• AIM OF THE EXERCISE:
In the listing below, locate the lines bearing the word "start". Copy every one of them.

• DATA SEGMENT:
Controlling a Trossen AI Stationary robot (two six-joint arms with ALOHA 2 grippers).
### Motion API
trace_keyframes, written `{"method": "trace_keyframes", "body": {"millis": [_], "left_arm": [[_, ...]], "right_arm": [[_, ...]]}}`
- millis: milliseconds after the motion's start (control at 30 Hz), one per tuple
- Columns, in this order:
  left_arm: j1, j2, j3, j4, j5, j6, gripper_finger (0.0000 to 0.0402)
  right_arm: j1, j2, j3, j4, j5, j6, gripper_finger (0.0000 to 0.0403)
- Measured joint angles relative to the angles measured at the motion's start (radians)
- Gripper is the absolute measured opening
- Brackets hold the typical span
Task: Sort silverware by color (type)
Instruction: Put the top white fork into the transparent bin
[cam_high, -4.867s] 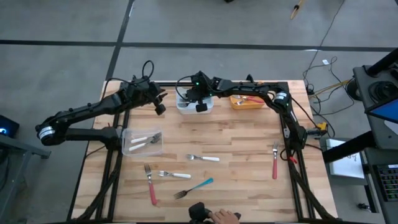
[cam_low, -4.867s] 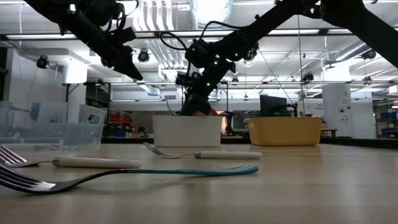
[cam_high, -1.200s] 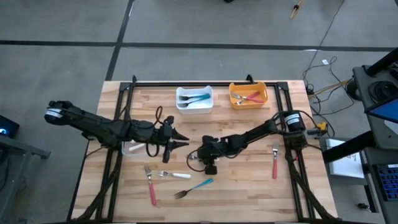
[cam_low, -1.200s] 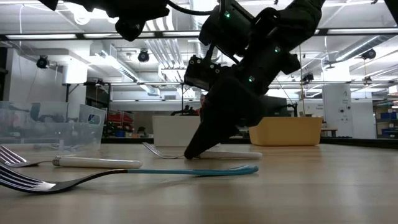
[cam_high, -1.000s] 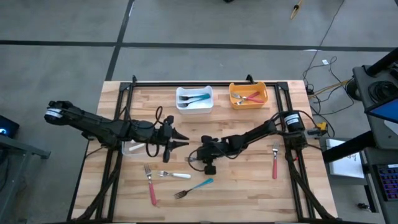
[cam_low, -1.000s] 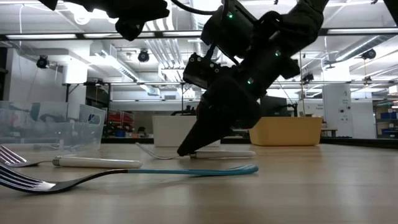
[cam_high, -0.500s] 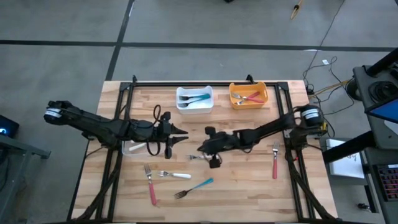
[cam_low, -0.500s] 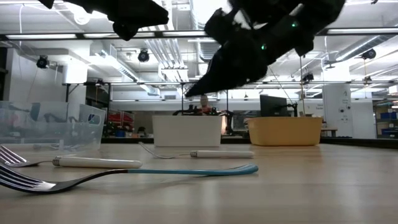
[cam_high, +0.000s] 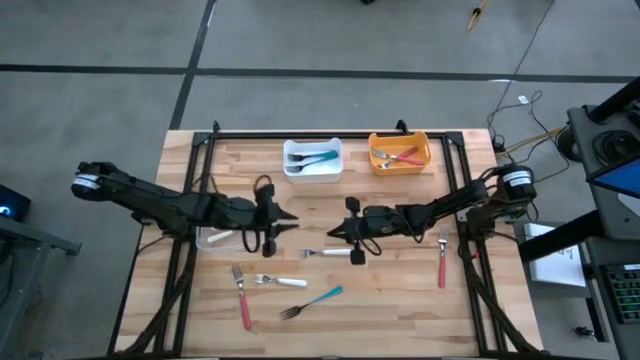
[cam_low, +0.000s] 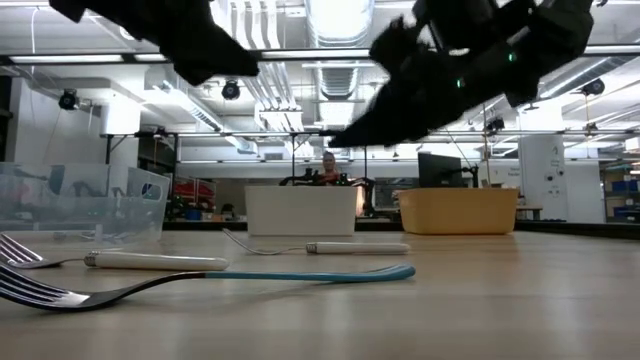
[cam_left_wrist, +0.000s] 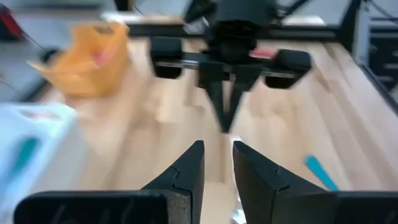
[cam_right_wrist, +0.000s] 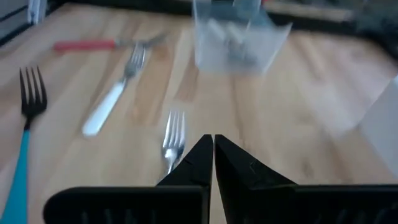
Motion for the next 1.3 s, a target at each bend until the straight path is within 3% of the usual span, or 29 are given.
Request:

• RESPONSE TO THE EXERCISE:
- millis: milliseconds after the motion's start (control at 30 Hz), one per tuple
- Measured joint angles relative to the angles measured at the motion's start (radians)

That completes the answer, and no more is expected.